A spate of recent international battery storage incidents have highlighted the opportunity for Australia to put in place specific safety standards for large-scale, lithium ion (Li-ion) battery energy storage systems (BESS) prior to the forecasted increase in deployment of large scale storage.
By 2050, intermittent renewables such as solar and wind power are expected to supply over half of Australia’s electricity compared to 10% today, according to DNV GL’s Energy Transition Outlook 2020. To firm up an increasingly-diverse range of renewable, conventional and distributed generation, a large number of energy storage systems will be needed in Australia, the majority of which will likely be met by Li-ion chemistries.
By 2040 alone, The Australian Energy Market Operator’s (AEMO) 2020 Integrated System Plan expects the National Electricity Market (NEM) will need between 6-19 GW of utility-scale pumped hydro or battery storage. In Western Australia’s isolated power market, a large number of distributed and large-scale batteries will also be required for peak load support or for times when renewable production is low.

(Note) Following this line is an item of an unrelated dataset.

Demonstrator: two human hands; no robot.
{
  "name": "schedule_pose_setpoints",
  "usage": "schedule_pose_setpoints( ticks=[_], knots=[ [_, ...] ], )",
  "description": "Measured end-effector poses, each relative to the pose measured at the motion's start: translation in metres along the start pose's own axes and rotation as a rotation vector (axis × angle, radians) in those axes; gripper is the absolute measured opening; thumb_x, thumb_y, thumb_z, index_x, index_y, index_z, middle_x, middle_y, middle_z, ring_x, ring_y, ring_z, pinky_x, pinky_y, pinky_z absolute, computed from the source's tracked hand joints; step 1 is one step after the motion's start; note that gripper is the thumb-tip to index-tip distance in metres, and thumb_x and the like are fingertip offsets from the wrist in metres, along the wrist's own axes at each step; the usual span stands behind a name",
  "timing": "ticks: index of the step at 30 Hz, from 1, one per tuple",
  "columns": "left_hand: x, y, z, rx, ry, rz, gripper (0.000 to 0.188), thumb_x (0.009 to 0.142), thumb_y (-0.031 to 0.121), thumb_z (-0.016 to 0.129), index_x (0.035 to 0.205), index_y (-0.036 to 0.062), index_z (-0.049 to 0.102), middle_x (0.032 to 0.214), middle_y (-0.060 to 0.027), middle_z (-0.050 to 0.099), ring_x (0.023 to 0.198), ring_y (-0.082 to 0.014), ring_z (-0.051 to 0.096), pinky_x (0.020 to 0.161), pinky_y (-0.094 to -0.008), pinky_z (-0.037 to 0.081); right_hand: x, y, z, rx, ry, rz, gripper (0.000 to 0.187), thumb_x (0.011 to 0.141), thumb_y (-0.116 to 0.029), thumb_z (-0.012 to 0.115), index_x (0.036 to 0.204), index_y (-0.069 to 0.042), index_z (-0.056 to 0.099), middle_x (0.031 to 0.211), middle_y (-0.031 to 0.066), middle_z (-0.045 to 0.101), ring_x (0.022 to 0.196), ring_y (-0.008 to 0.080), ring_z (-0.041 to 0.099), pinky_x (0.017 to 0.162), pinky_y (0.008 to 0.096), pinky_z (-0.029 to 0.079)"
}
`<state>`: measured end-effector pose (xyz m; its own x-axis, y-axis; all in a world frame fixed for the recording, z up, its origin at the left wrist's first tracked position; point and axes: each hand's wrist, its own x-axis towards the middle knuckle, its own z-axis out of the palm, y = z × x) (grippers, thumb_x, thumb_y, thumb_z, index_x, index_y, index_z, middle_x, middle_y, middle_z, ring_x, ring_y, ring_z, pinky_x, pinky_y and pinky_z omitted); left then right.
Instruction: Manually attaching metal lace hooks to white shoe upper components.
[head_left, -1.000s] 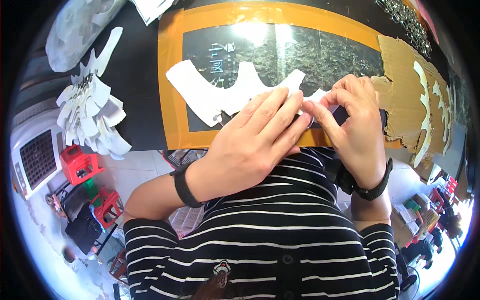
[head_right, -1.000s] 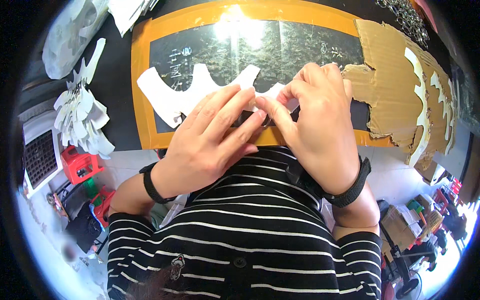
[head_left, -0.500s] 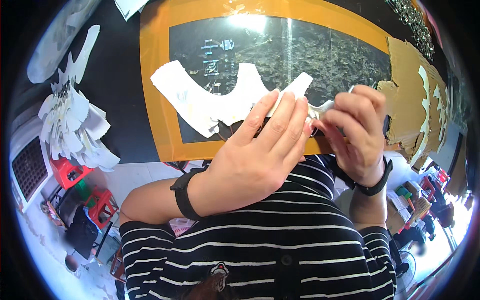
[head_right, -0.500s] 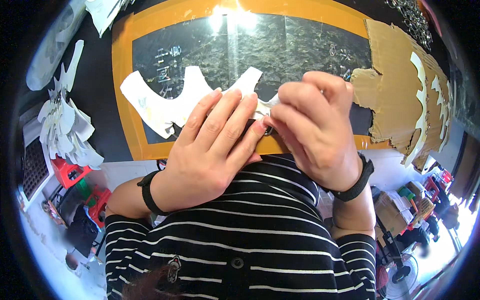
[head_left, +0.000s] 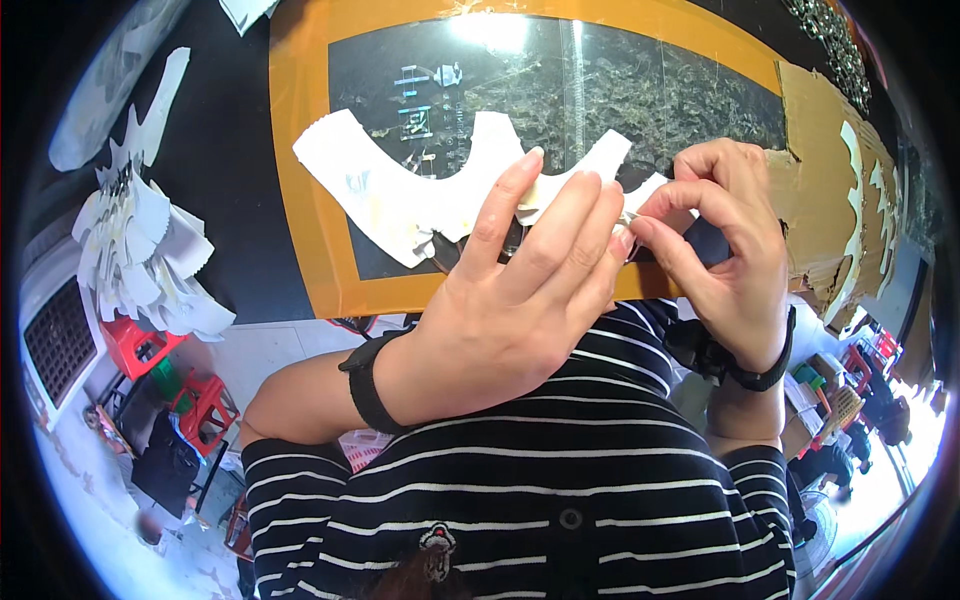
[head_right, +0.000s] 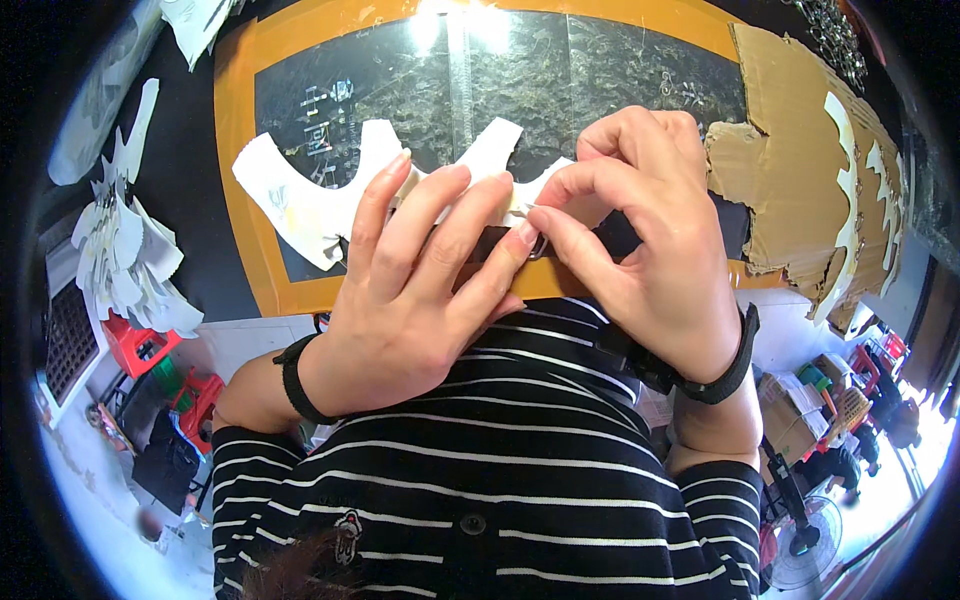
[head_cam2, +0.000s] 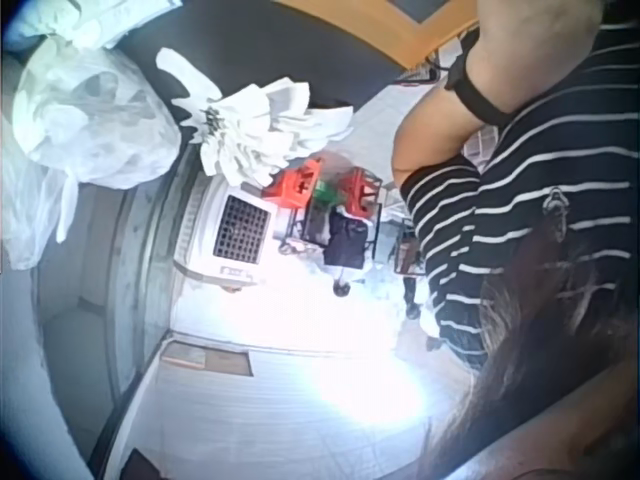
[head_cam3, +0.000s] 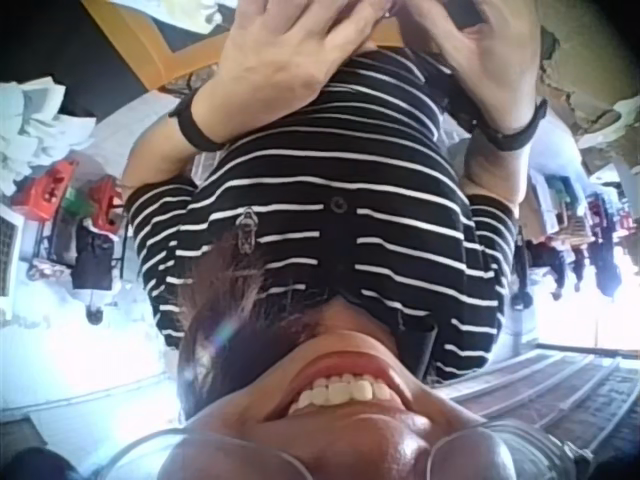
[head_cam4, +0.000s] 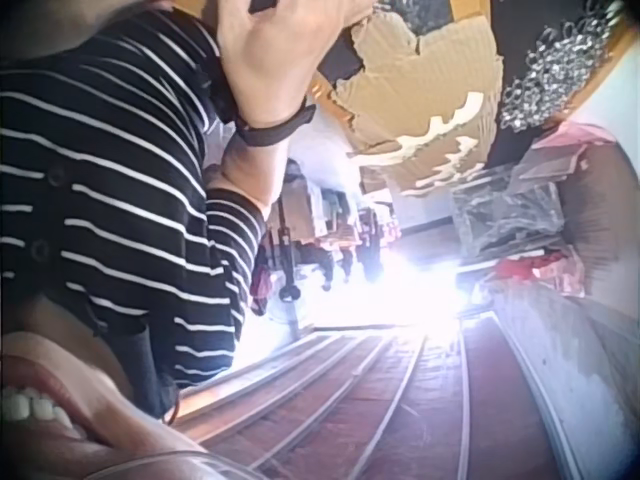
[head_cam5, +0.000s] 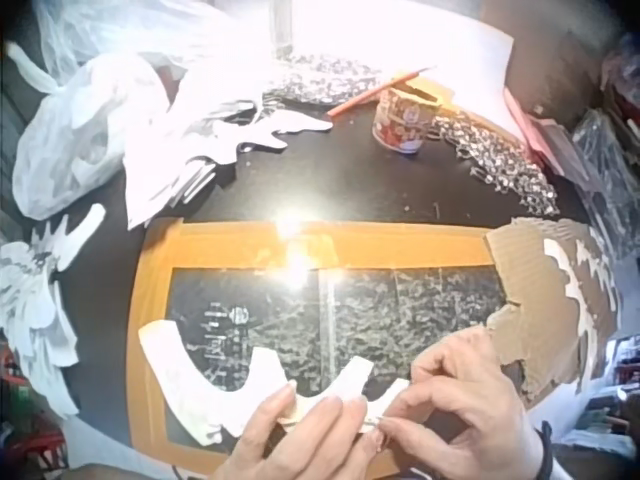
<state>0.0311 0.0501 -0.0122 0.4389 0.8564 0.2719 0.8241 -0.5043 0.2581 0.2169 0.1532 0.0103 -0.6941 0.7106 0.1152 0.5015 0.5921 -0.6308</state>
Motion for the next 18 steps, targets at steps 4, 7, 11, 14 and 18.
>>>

Several recent high-profile failure incidents with Li-ion batteries in South Korea and the US have demonstrated the need to address safety protocols for large-scale BESS in an Australian setting. This will enable the industry to avoid a host of potential risks, downtime and reputational damage, while also ensuring devices provide uninterrupted balancing support to renewables as and when required.
To minimize the risk of Li-ion battery storage incidents and optimize performance, DNV GL recommends:
- Putting risk mitigation procedures in place: this includes undertaking high level risk analysis and ensuring that all BESS permits adhere to local and international best practice around safety and risk mitigation
- Monitoring existing systems: the use of advanced battery analytics is the optimal way to actively monitor BESS performance and identify abuse case scenarios and thermal events such as fire and system failure
- Putting prevention systems in place: these can detect and visualise early stage events such as overheating, electrolyte leaks, the build-up of gas , external temperature anomalies or performance abuse by inverters/system controllers
- Defining Australian standards for large-scale BESS: while local safety standards exist for inverters, grid connection points, and other support systems, Australia, like much of the world, has yet to put in place specific standards for large-scale Li-ion BESS or to apply existing regional and international standards.

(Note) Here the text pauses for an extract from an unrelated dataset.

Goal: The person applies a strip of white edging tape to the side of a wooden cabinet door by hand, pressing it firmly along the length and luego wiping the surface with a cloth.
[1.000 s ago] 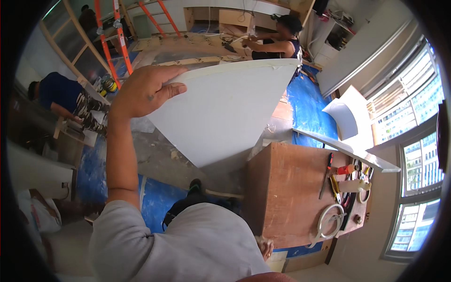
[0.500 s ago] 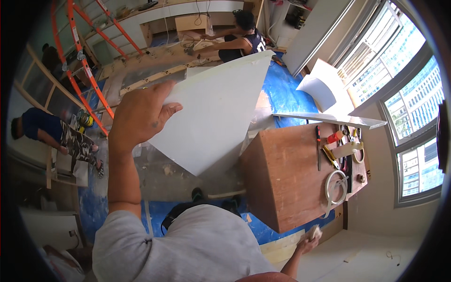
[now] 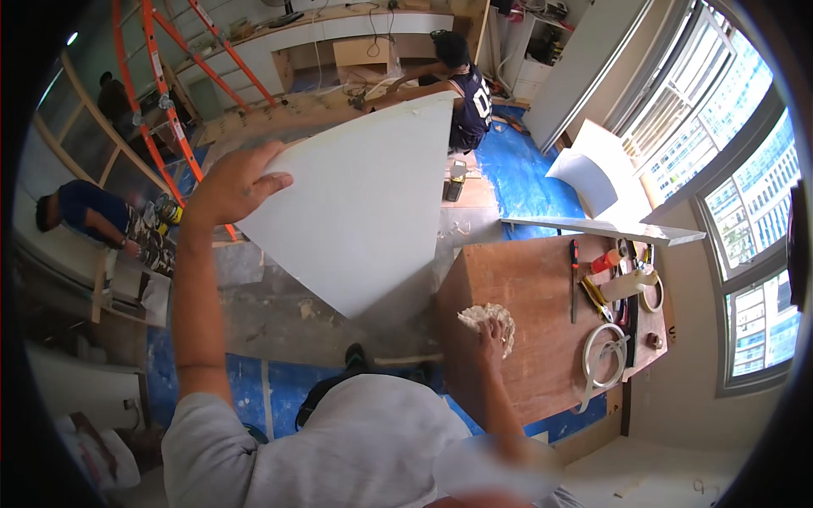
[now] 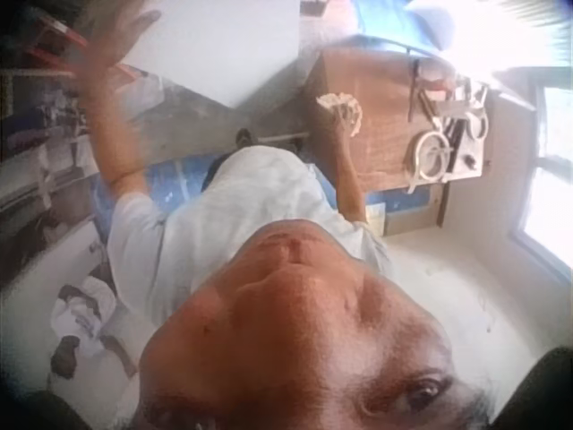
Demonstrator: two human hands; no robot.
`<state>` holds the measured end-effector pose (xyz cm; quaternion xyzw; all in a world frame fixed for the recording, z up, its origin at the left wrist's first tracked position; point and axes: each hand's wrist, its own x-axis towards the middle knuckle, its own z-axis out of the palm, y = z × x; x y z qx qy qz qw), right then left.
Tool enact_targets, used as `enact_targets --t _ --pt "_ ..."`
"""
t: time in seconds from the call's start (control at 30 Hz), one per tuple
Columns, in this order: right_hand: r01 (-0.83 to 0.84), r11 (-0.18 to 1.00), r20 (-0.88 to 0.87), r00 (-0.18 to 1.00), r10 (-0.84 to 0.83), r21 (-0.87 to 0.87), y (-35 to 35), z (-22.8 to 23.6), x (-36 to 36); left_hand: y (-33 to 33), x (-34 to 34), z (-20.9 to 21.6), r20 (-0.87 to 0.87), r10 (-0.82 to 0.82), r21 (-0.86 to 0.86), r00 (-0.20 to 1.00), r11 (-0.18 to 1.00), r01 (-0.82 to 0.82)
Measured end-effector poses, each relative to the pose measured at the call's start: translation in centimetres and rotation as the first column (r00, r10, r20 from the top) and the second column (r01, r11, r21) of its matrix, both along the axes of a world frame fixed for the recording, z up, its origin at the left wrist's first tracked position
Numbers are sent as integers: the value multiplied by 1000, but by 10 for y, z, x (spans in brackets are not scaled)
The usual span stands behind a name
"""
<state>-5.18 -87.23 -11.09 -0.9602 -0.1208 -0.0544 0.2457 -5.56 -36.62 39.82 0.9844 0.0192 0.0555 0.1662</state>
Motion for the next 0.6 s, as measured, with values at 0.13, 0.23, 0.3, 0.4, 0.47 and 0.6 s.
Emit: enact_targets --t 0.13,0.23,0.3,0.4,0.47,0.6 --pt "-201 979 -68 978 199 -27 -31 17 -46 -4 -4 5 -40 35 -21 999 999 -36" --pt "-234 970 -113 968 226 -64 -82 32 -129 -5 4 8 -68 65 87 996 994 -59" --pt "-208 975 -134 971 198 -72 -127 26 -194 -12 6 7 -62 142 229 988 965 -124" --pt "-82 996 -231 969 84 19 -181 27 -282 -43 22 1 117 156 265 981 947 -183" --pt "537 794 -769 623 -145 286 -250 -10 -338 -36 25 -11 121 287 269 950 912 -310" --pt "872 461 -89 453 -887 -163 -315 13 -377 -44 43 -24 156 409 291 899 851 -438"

Expertise in data and standards
In advance of an anticipated surge in BESS installations, it makes sense for Australia to begin to develop a set of formal, nationwide safety standards to ensure manufacturers, installers, industry and consumers are on the same page when it comes to BESS performance and operational safety.
DNV GL is already working with the Australian Renewable Energy Agency (ARENA) and the Victorian Government on the Australian Battery Performance Testing Standard (ABPS) Project to develop performance standards for BESS when connected to domestic or small commercial solar PV systems.
DNV GL is calling for similar steps to be taken for large-scale and hybrid BESS with the aim of developing a common set of standards across Australia. This will ensure end users are informed about the expected performance of a BESS, can compare systems on a like-for-like basis and are assured that systems have been performance tested against established protocols and performance-metric reporting methods.
Not only will this provide confidence in Li-ion battery storage system performance and operation, it will also compliment and support the rapid uptake of renewable generation and help Australia decarbonise the electricity supply in an incident-free, uninterrupted manner.